Erstattungsfähigkeit von Rechtsanwaltskosten im Nachprüfungsverfahren

Im Nachprüfungsverfahren sind die Gebühren und Auslagen eines Rechtsanwalts nur dann zu erstatten, wenn dessen Zuziehung notwendig war. Für diese Notwendigkeit gibt das Gesetz keine Regel vor. Nach dem Kammergericht Berlin (Verg 10/22) kann diese Frage deshalb nicht schematisch beantwortet werden; es sei stets eine Entscheidung geboten, die den Umständen des Einzelfalls gerecht wird. Dabei sei entscheidend, ob der Beteiligte unter den Umständen des Falls auch selbst in der Lage gewesen wäre, aufgrund der bekannten und erkennbaren Tatsachen den Sachverhalt zu erfassen, der im Hinblick auf eine Missachtung von Bestimmungen über das Vergabeverfahren von Bedeutung ist, hieraus die für eine sinnvolle Rechtswahrung oder Rechtsverteidigung nötigen Schlüsse zu ziehen und das danach Gebotene gegenüber der Vergabekammer vorzubringen.
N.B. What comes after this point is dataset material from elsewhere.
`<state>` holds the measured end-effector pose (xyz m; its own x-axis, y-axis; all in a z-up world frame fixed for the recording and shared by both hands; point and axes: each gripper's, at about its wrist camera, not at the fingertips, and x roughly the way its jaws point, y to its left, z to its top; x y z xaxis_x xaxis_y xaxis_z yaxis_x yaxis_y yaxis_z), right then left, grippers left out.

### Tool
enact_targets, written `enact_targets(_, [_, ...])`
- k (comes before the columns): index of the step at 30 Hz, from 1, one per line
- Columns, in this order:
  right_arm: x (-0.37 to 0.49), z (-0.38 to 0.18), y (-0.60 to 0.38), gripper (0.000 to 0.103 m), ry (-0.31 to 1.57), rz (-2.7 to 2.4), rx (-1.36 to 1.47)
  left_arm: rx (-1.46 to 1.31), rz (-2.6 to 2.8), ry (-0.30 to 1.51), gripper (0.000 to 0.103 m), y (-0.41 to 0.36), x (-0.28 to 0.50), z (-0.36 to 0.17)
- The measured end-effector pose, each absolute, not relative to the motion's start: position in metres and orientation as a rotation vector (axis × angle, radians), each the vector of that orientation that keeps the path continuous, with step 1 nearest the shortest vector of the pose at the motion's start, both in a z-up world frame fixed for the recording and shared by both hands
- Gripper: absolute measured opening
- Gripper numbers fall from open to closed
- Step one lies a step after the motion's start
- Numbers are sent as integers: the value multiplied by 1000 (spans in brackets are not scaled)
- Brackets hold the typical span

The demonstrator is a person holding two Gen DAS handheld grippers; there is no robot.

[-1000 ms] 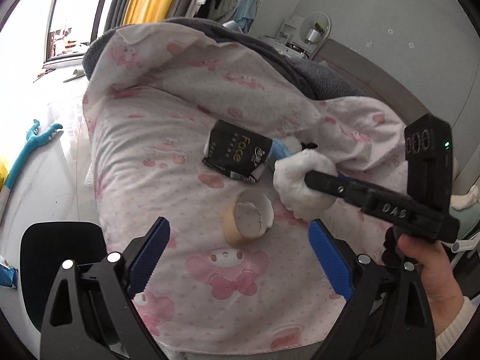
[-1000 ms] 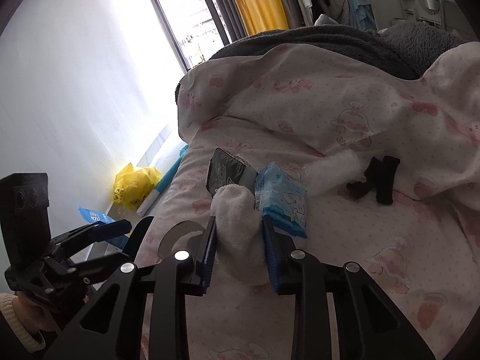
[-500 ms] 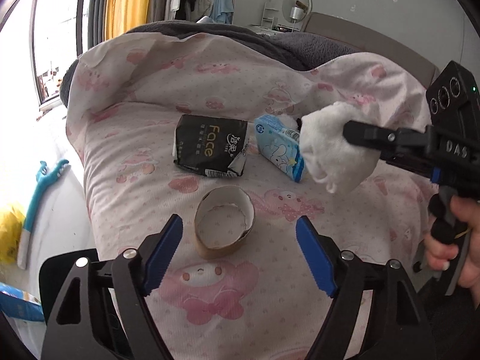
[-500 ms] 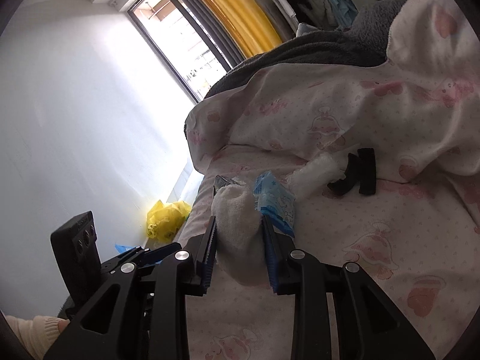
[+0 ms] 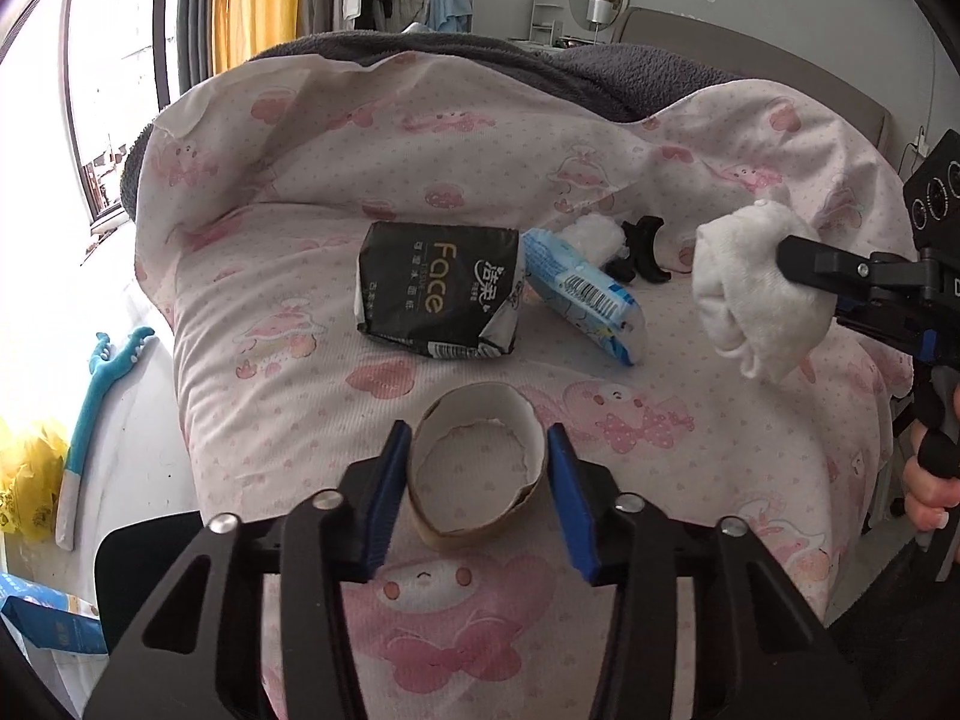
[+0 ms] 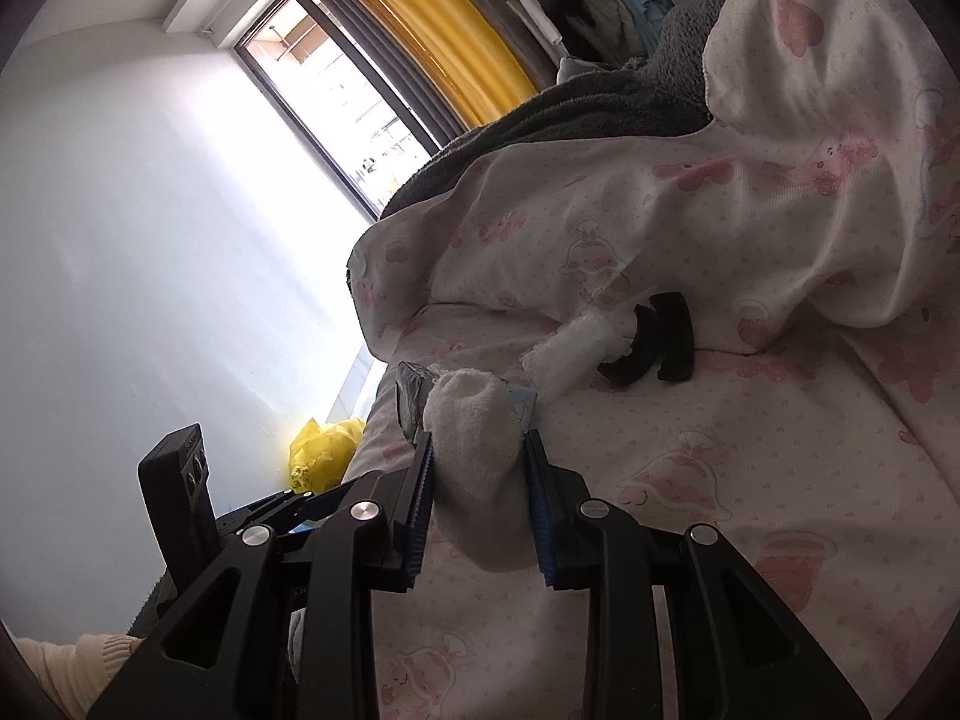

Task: Collect trash
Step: 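Open the left tool over the teal bin while the right holds its tissue ball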

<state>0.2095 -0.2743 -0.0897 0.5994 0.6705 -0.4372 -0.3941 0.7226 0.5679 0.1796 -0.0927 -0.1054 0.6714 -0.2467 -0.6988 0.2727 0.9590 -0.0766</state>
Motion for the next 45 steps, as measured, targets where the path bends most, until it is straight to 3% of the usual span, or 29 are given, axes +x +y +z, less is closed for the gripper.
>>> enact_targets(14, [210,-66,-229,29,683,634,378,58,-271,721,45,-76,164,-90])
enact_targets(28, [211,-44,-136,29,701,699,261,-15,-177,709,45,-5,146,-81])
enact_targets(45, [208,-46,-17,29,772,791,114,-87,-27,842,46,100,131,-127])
Abzustellen sei hierbei neben den Gesichtspunkten der Einfachheit oder Komplexität des Sachverhalts, der Überschaubarkeit oder Schwierigkeit der zu beurteilenden Rechtsfolgen auch auf rein persönliche Umstände, wie die sachliche und personelle Ausstattung des Beteiligten. So ist beispielsweise relevant, ob der Beteiligte eine Rechtsabteilung oder andere Mitarbeiter hat, von denen erwartet werden kann, dass sie Fragen des Vergaberechts sachgerecht beantworten können. Wegen der Schwierigkeit des Vergaberechts und der Eilbedürftigkeit des Vortrags sei die Hinzuziehung eines Verfahrensbevollmächtigten allerdings nicht nur ausnahmsweise bei ungewöhnlichen Konstellationen als notwendig zu erachten. Ein Bieter könne nur bei einfachen Fällen mit ohne Weiteres zu beantwortenden Sach- und Rechtsfragen zweifelsfrei in der Lage sein, seine Position auch prozessual adäquat zu vertreten. Diese eher großzügige Herangehensweise entspricht der überwiegenden Rechtsprechung.

In dem zu entscheidenden Fall entschied das Kammergericht, dass die Antragstellerin für das Nachprüfungsverfahren einen Rechtsanwalt notwendigerweise beauftragen durfte. Obwohl die Antragstellerin Erfahrung im Bereich von öffentlich-rechtlichen Auftragsvergaben habe und sogar laut ihrem Internetauftritt einen "Ausschreibungsservice" anbiete, sei nicht ersichtlich, dass sie zugleich über die erforderlichen prozessualen Kenntnisse und qualifizierten Mitarbeiter verfüge, von denen erwartet werden kann, dass sie Fragen des Vergaberechts sachgerecht beantworten können. Für die Notwendigkeit der Hinzuziehung eines Verfahrensbevollmächtigten sprach in dem zu entscheidenden Fall auch eine Verfügung der Vergabekammer, mit der die Entscheidungsfrist für das Verfahren wegen der rechtlichen und tatsächlichen Schwierigkeiten verlängert wurde.